On Being an 86 Year Old Founder, Beanies on Wall Street, and Learning to Learn
Fall 2022 Reflections 🎃
Highlights
Hanging out with April Koh, the youngest female unicorn CEO 🦄
Attending Future Women Leaders Conference @ Blackstone 🏙
Understanding the importance of studying history to become a more thoughtful 21st century innovator 💭
Koh-my-gosh 😊
April Koh is very cool. As the founder of Spring Health, a company that offers personalized, evidence-based mental health treatment plans, she’s the youngest female unicorn CEO! She actually works with my mentor, Cecina Babich-Morrow, whom I’ve fondly known since I first learned to code in high school.
When April visited Yale back in November, I explained my dilemma of being a generalist who’s insatiably curious about how everything works. Should I embrace the fact that I’m interested in so many fields, or should I pressure myself to stick to one, like for instance completely commit myself to one major? I told her I thought about entering venture capital where my optimistic nature and skill of learning very quickly could be useful in understanding a variety of pitches.
She surprised me, saying the most generalist I’m ever going to get is if I become a founder and juggle a million different hats and responsibilities every day.
Wait whaaaaat?
The very career I had been trying to avoid, the very field I thought required the utmost specialization, would most fit my skillset? I’ve been ruminating April’s advice for a bit and now see myself as a technical founder later on in life. I can be confident with product features, company finances, business strategy, and know how to responsibly delegate tasks. Even when I’m 86, I guarantee you that I will still be learning about new fields, working with people around the world, and building whenever I find an opportunity to make the world a better place.
Finance Sprint 🏃♀️
Growing up in Brooklyn, I’ve often seen the sparkling, skyscraper-studded skyline of Manhattan and wondered what goes on in all those offices. Finance always seemed like an out-of-reach world, reserved only for expert, quick-thinking people in suits. Would my brain, trained on startup frameworks and adorned with a Google Cloud beanie, ever learn to speak their language?
It most certainly would try to.
That’s why last month I took a risk, transferred my resume from Canva into Microsoft Word, and applied to Future Women Leaders Program at Blackstone, the world’s largest alternative asset manager. A few weeks later, I got the invitation to go to 345 Park Avenue.
Participating in the program was unlike anything I ever experienced before. I was surrounded by 70 wonderful women from colleges all over the US and together we learned about the intricacies of private equity. While I thought it made sense to buy companies in trouble, the folks at BX explained that often times it is worth financing marvelous companies to give them the push they need to be even more successful.
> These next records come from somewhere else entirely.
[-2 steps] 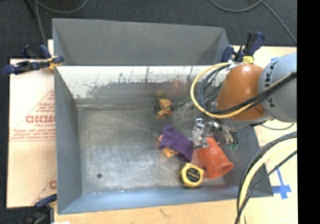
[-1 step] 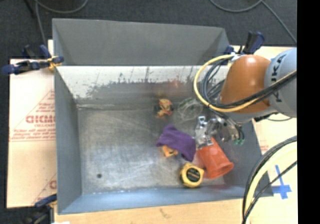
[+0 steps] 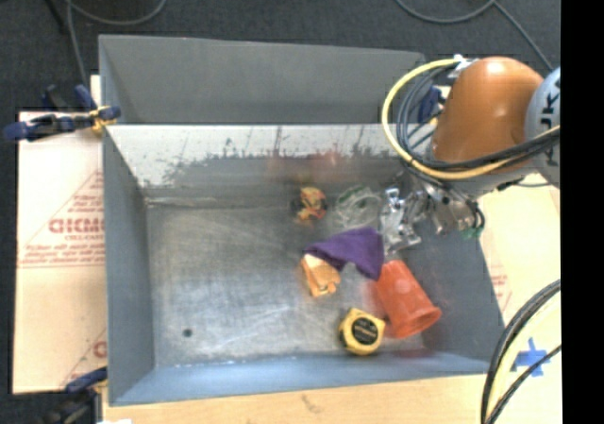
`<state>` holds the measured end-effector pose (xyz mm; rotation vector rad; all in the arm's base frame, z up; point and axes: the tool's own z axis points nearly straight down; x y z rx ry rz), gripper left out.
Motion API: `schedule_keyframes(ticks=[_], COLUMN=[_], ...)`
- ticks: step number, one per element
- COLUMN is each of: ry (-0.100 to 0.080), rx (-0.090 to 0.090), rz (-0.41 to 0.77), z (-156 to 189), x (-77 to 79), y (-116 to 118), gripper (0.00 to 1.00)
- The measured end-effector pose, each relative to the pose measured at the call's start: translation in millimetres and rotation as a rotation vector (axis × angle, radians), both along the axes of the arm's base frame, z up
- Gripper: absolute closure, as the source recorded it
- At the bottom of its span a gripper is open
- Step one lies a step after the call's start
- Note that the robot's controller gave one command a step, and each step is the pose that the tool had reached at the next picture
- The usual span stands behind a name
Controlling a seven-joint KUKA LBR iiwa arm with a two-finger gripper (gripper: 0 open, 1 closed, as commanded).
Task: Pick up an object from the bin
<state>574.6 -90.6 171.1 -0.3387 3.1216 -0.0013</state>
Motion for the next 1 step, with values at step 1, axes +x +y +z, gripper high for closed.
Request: schedule_keyframes(ticks=[1], ry=[-0.003], rx=[0.002], rz=[-0.073], z=[54.7], x=[17.0], y=[-9.6], gripper=[1.00])
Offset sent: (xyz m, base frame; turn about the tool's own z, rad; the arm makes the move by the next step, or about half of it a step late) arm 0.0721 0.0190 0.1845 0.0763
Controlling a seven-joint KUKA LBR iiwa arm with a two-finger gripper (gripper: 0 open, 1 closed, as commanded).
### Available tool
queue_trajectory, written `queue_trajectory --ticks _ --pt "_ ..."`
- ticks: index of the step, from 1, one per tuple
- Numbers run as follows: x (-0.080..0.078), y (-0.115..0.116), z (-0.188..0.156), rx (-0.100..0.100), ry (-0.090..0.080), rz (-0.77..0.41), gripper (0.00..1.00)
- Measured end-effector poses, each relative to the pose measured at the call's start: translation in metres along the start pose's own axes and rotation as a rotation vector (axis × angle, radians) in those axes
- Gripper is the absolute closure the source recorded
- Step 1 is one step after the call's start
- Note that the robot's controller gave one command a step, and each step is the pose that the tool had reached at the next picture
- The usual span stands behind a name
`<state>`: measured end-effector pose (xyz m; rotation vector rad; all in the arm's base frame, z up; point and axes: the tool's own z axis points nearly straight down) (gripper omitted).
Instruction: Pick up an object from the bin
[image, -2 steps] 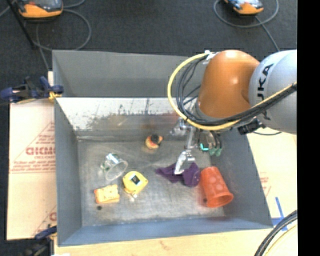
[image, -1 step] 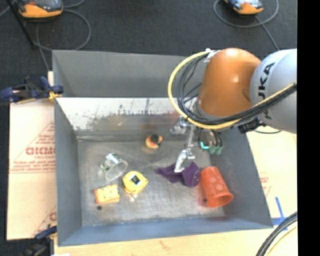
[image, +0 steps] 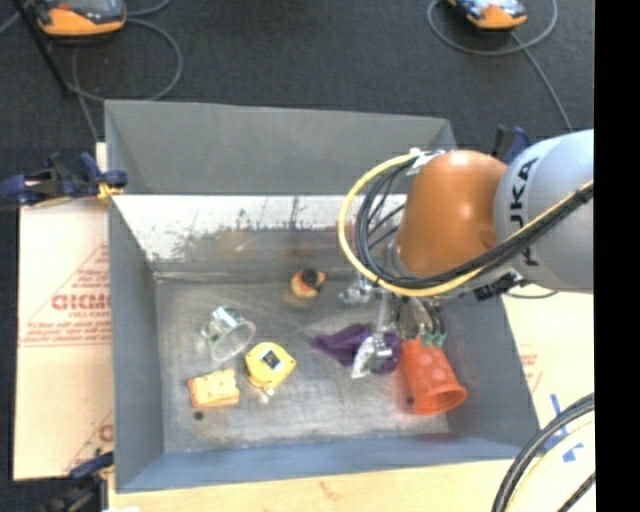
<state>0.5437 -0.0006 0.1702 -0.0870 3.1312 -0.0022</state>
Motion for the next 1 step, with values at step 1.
queue_trajectory --ticks 1 --pt "0.0224 -0.0218 0.054 -0.001 0.003 -0.193 0.0"
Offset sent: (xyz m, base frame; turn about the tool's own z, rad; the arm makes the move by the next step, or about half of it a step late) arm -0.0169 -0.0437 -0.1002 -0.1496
This was a useful perspective to learn about what makes large companies successful, especially after my summer learning at Floodgate, a Menlo Park-based venture fund that focused on ideas that would eventually turn into companies.
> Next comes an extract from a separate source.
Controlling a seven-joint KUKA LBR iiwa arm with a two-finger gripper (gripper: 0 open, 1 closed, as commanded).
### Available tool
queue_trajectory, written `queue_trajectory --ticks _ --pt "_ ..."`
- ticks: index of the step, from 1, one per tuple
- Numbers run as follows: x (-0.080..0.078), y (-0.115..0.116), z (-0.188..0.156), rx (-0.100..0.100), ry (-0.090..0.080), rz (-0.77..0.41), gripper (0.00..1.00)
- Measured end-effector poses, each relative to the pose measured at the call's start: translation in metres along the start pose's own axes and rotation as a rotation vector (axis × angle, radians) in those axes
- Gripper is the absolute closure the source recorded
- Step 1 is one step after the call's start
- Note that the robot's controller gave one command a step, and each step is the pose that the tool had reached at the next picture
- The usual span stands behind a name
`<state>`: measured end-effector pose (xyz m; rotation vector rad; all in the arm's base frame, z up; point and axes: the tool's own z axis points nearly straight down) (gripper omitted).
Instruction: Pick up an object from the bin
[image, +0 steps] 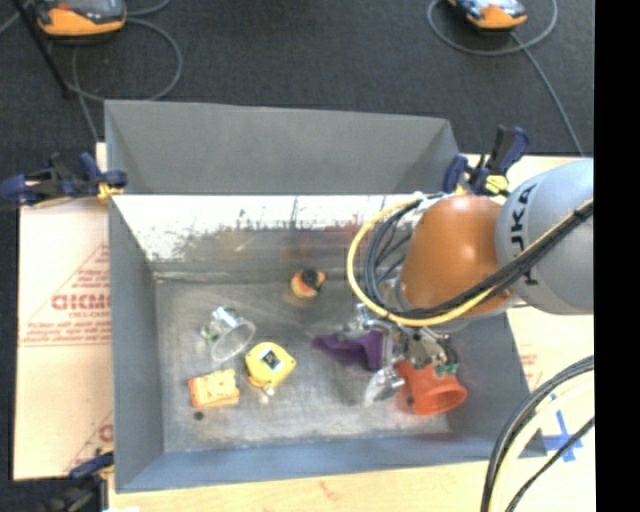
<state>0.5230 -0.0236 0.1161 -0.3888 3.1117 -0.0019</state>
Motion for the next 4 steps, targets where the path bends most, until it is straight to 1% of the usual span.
queue_trajectory --ticks 1,2,3,4 --pt "0.004 -0.011 0.028 -0.002 0.006 -0.146 0.0" --pt "-0.005 -0.018 0.036 -0.002 0.001 0.12 0.0" --pt "-0.01 -0.022 0.037 -0.003 0.005 0.229 0.0" --pt "-0.001 -0.022 -0.006 -0.001 0.008 0.201 0.0"
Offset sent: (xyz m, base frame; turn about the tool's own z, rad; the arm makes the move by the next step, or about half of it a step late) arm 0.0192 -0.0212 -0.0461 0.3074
This program was also the perfect end to my time learning about “Money, Wealth Accumulation and Societies in Asia” with Dr. Kevin Lu of Partners Group and Dr. Song Ma of the Yale School of Management. In the intensive, we discussed the future of sovereign wealth funds or state run investment funds. Some countries use SVFs in pursuit of stabilization, as a contingent pension fund, while others to attract foreign investment to domestic ventures. The former are often run by commodity-exporting countries in order to protect the economy from destabilizing consequences of variable commodity prices. For example, the Government Pension Fund of Norway owns 1.5% of all listed stocks; this is enabled by Norway being one of the world’s largest oil exporters.
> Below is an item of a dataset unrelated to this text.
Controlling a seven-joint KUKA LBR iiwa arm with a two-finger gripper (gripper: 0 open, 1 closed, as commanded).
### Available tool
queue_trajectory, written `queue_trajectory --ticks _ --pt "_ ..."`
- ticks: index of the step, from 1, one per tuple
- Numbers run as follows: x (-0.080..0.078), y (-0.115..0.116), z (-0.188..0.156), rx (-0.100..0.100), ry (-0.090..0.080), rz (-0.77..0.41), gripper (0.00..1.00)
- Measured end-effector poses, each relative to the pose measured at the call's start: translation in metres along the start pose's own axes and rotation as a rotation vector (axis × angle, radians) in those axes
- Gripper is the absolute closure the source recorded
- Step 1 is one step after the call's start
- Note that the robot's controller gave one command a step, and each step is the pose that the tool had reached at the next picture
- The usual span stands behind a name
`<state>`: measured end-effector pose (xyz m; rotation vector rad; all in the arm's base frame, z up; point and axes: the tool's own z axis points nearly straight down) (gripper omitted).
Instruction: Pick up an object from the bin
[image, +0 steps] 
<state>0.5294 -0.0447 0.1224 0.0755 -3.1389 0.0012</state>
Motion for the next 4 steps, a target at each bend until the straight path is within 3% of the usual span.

Now, thanks to both of these opportunities, I’m even more interested in using finance as a tool to guide companies, if not countries, through changing times.
My next step is learning how to match women to capital to build their dream companies. As I learned from meeting Dianne Chipps Bailey who leads Philanthropic Solutions at Bank of America, women have a growing influence in philanthropy and investing, as a dual-source generational wealth transfer occurs from both parents and husbands. This is a trend I will undoubtedly keep an eye on in the future.
Slow down, cowboyyy! 🛑
As I approach the halfway point of my time at Yale, I’ve realized that learning is not all about new discoveries. This was a painful realization because of how obvious it now seems. It was also a reminder to slow down, or as my economics teacher told me, “Slow down, cowboyyy!” After all, without foundational knowledge, it will be really difficult to be able to come up with new insights about a field.
I truly understood this while writing an essay on why history matters. In it, I tried explaining the power of perspective and reflection, but everything felt cheesy. I mean, doesn’t everyone know that already? Stumped, I tried to overcome writer’s block through my high school trick of writing about my thought process up to that point. When I showed it to my teacher, he thought my “process piece” was the actual essay. Could it be that writing about how I reached the same conclusions as others answered the question of why studying history is useful?
Indeed - history is an essential part of the human experience because each generation has to understand what others before us discovered in order to build on it. It teaches us about storytelling and passing down information in a variety of forms, as well as the elegance of the complexity of it all.
Thanks for reading! These were a few highlights of a busy autumn semester. More to come 👀!